Transmission spectra as a function of $\mathrm{\Delta }\varphi =(k_{qs}-k_{ql})d$ for (a) the weakly coupled layer with $F_{\mathrm{SI}}=3.0$ and ${\widehat{C}}_{16}=0.35$ ($C_{11}=45\mathrm{GPa}$, $C_{66}=18\mathrm{GPa}$, $C_{16}=10\mathrm{GPa}$, $\rho =2400\mathrm{kg}/{\mathrm{m}}^3$) and (b) the strongly coupled layer with $F_{\mathrm{SI}}=7.5$ and ${\widehat{C}}_{16}=0.69$ ($C_{11}=30\mathrm{GPa}$, $C_{66}=18\mathrm{GPa}$, $C_{16}=16\mathrm{GPa}$, $\rho =2300\mathrm{kg}/{\mathrm{m}}^3$). For the unit layer thickness ($d=1\mathrm{mm}$), the first TFPR frequency $f_{\text{theory}}$ is predicted to be 2.7 and 1.5 MHz for the weakly coupled and strongly coupled media, respectively. The background medium used here is the same aluminum used in Fig. 1. An $L$ wave is incident in the $x$ direction. Blue and red curves represent $T_S$ and $T_L$, respectively. Solid lines represent the exact results while dotted lines represent the theoretical results in Eqs. (5)–(6). The insets show the particle velocity ($v_x$,$v_y$) distributions of the QL and QS modes at $\mathrm{\Delta }\varphi {|}_{\text{theory}}=\pi$ and $3\pi$.

Figure 3

Contours of the $L$-to-$S$ conversion rate $T_S$ on the $fd-F_{\mathrm{SI}}$ and $\mathrm{\Delta }\varphi -F_{\mathrm{SI}}$ planes for two different sets of anisotropic media. (a) High-$F_{\mathrm{SI}}^{\text{coup}}$ media with the instability primarily induced by strong mode coupling were considered.
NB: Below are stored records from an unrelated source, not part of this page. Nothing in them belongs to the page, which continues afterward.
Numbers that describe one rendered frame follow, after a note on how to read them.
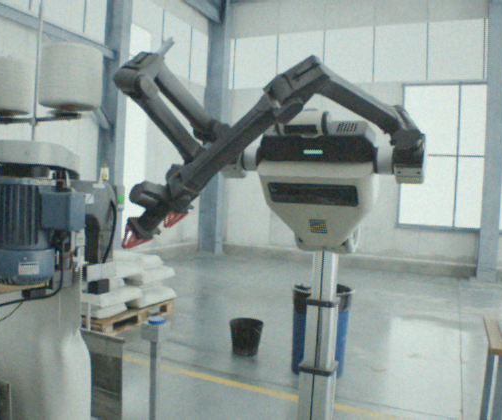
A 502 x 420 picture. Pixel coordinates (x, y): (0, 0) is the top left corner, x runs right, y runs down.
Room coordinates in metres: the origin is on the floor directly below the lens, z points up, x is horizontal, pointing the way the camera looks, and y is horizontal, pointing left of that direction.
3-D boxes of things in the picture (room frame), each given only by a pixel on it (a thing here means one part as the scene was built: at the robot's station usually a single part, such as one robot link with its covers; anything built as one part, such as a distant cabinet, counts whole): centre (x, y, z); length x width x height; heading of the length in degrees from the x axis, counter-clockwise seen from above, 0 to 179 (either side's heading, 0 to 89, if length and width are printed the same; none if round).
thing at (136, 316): (4.62, 1.29, 0.07); 1.20 x 0.82 x 0.14; 157
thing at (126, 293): (4.26, 1.22, 0.32); 0.66 x 0.43 x 0.15; 157
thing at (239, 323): (3.80, -0.09, 0.13); 0.30 x 0.30 x 0.26
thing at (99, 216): (1.53, 0.61, 1.21); 0.30 x 0.25 x 0.30; 65
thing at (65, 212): (1.08, 0.42, 1.25); 0.10 x 0.08 x 0.12; 0
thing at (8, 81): (1.33, 0.70, 1.61); 0.15 x 0.14 x 0.17; 65
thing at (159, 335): (1.65, 0.29, 0.81); 0.08 x 0.08 x 0.06; 65
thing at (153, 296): (4.82, 0.97, 0.20); 0.67 x 0.43 x 0.15; 155
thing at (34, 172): (1.08, 0.52, 1.35); 0.12 x 0.12 x 0.04
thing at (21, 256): (1.08, 0.52, 1.21); 0.15 x 0.15 x 0.25
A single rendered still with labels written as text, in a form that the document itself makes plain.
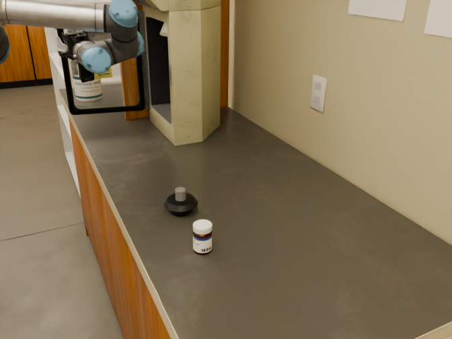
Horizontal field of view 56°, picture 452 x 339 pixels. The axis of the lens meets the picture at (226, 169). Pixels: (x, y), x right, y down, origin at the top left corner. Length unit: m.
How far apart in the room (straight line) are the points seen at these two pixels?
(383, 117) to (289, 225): 0.42
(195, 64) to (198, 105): 0.15
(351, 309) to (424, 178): 0.46
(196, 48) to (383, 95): 0.64
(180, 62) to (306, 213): 0.68
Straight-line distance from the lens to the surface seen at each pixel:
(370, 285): 0.98
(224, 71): 2.00
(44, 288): 2.51
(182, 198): 1.14
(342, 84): 1.40
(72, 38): 1.51
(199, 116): 1.58
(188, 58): 1.52
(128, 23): 1.24
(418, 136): 1.21
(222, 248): 1.02
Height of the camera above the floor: 1.54
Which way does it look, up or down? 25 degrees down
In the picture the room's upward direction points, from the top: 1 degrees clockwise
To vary $F_{\mathrm{SI}}$ continuously from 5 to 20, we changed ($C_{11}$,$C_{66}$,$C_{16}$) simultaneously from point $A$ to $A^{\prime }$ in Fig. S2 of Ref. [16]. (b) High-$F_{\mathrm{SI}}^{\text{back}}$ media with the instability induced by the stiffness mismatch were considered. Likewise, to vary $F_{\mathrm{SI}}$ from 5 to 50, we changed ($C_{11}$,$C_{66}$,$C_{16}$) from point $B$ to $B^{\prime }$ in Ref. [16]. The mass densities of all media are the same as that of the background medium, aluminum ($\rho =2700\mathrm{kg}/{\mathrm{m}}^3$).

Figure 4

(a) SEM images (with 2-mm scale bar) and mode shapes of $3\times 3{\mathrm{mm}}^2$ EMM unit cells of weakly (left) and strongly (right) mode-coupled EMMs at $f_{\max }\approx 100\mathrm{kHz}$. [Slit length, thickness, rotation angle ${\theta }_s$] $=$ [2.25 mm, 0.5 mm, 50°] (weakly coupled) and [2.9 mm, 0.5 mm, 65°] (strongly coupled). The arrows denote the displacement-field direction while the color levels correspond to the displacement magnitude. (b) The transmission spectra of $T_S$ (blue) and $T_L$ (red) near $f_{\text{theory}}=116\mathrm{kHz}$ for the weakly coupled and $f_{\text{theory}}=112\mathrm{kHz}$ for the strongly coupled. Solid lines are simulation results while circles are experimental results.